The energy difference between these split orbitals greatly influences whether the complex is high-spin or low-spin.

• The number of ligands is typically six, forming an octahedral shape.
• The \(t_{2g}\) orbitals have lower energy compared to the \(e_g\) orbitals.
• Both high-spin and low-spin complexes can occur depending on the ligands and their interaction with metal ions.
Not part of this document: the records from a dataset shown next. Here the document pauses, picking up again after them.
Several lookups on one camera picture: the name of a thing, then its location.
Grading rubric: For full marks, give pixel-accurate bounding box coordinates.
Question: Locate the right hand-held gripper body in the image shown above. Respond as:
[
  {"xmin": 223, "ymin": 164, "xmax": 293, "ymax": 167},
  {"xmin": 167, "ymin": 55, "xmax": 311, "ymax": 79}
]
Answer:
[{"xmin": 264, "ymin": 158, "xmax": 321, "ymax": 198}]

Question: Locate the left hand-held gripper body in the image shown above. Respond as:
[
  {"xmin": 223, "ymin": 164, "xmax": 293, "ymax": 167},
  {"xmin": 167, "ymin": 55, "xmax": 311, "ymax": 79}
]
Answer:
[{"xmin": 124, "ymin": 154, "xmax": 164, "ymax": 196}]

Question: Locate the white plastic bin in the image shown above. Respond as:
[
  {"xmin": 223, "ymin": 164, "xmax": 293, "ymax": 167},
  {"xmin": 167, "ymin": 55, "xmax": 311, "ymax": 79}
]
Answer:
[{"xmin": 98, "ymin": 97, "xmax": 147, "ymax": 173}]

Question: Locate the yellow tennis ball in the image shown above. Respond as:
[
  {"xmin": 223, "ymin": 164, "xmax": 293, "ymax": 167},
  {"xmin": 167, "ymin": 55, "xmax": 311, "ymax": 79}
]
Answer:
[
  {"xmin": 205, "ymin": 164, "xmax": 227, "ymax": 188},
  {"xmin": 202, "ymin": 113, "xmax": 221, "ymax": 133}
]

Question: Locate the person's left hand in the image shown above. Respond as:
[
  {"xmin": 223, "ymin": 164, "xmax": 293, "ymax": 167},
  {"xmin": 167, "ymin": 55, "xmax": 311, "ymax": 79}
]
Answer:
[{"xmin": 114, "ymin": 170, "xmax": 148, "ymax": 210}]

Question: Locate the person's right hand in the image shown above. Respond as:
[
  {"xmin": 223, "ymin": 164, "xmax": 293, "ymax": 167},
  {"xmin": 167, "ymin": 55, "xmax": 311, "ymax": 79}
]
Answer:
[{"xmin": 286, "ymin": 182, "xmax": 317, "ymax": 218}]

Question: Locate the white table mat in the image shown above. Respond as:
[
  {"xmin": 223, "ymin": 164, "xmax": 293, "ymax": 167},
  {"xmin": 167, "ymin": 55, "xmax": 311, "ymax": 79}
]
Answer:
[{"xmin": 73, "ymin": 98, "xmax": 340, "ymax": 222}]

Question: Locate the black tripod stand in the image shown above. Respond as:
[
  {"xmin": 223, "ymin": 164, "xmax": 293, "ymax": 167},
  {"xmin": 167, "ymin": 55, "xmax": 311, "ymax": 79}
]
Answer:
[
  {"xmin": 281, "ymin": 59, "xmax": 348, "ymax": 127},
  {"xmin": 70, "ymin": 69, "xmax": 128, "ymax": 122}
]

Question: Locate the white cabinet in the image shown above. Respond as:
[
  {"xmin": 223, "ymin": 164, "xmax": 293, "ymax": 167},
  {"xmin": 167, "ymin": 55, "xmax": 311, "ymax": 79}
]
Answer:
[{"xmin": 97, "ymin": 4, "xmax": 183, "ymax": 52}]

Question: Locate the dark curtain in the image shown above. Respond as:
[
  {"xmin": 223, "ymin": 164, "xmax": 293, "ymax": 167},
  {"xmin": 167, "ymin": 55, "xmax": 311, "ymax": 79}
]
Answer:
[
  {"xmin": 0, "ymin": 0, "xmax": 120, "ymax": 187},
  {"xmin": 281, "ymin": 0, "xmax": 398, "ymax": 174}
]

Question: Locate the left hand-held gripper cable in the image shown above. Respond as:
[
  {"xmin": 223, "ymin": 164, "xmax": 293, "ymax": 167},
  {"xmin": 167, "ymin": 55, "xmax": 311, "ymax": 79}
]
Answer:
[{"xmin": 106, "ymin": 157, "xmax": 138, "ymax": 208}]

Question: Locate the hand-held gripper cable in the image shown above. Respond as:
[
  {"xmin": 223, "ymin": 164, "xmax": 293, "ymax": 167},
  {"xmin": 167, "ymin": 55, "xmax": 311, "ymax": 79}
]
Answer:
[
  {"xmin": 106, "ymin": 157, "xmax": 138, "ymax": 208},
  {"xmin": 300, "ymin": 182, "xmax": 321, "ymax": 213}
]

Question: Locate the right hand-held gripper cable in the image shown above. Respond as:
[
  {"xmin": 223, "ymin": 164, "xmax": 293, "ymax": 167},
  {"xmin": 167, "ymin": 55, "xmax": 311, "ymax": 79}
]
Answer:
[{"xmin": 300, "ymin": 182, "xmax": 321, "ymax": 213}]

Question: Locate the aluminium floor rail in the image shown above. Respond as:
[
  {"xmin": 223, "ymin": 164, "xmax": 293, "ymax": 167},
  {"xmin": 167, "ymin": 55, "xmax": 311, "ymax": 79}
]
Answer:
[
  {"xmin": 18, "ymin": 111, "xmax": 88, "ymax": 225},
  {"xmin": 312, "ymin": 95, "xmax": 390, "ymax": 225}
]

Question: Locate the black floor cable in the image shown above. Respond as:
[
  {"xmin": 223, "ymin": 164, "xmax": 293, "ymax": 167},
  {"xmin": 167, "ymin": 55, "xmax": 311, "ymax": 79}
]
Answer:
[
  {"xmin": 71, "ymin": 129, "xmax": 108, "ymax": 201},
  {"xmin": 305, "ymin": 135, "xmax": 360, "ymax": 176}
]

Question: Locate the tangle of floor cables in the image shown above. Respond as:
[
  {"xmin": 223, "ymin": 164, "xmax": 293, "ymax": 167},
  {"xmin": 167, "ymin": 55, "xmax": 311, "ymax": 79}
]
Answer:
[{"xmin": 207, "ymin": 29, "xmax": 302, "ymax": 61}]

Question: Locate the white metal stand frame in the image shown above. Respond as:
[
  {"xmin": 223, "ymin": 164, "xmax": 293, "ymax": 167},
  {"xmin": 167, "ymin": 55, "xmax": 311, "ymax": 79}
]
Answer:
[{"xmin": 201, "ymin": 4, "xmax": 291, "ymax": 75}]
In octahedral complexes of \(\mathrm{Cr}^{2+}\), electron distribution in the split orbitals exemplifies both electronic configurations, emphasizing the effect of ligand strength and arrangement.

Chromium ion

The chromium ion, specifically \(\mathrm{Cr}^{2+}\), serves as an excellent example when examining electronic configurations in coordination chemistry. The neutral chromium has an electron configuration of \([\mathrm{Ar}] \, 3d^5 \, 4s^1\).
Upon losing two electrons to form \(\mathrm{Cr}^{2+}\), the most stable configuration becomes \[ \mathrm{Cr}^{2+} = [\mathrm{Ar}] \, 3d^4 \]. This shedding of electrons highlights the transition of chromium into a positively charged ion.

• The \(3d\) electrons are often involved in complex formations.
• The chromium ion can form both high-spin and low-spin octahedral complexes.
• Influences a variety of properties including color, magnetism, and reactivity.

Understanding the electron loss and rearrangement in \(\mathrm{Cr}^{2+}\) allows us to predict complex behavior across various chemical interactions.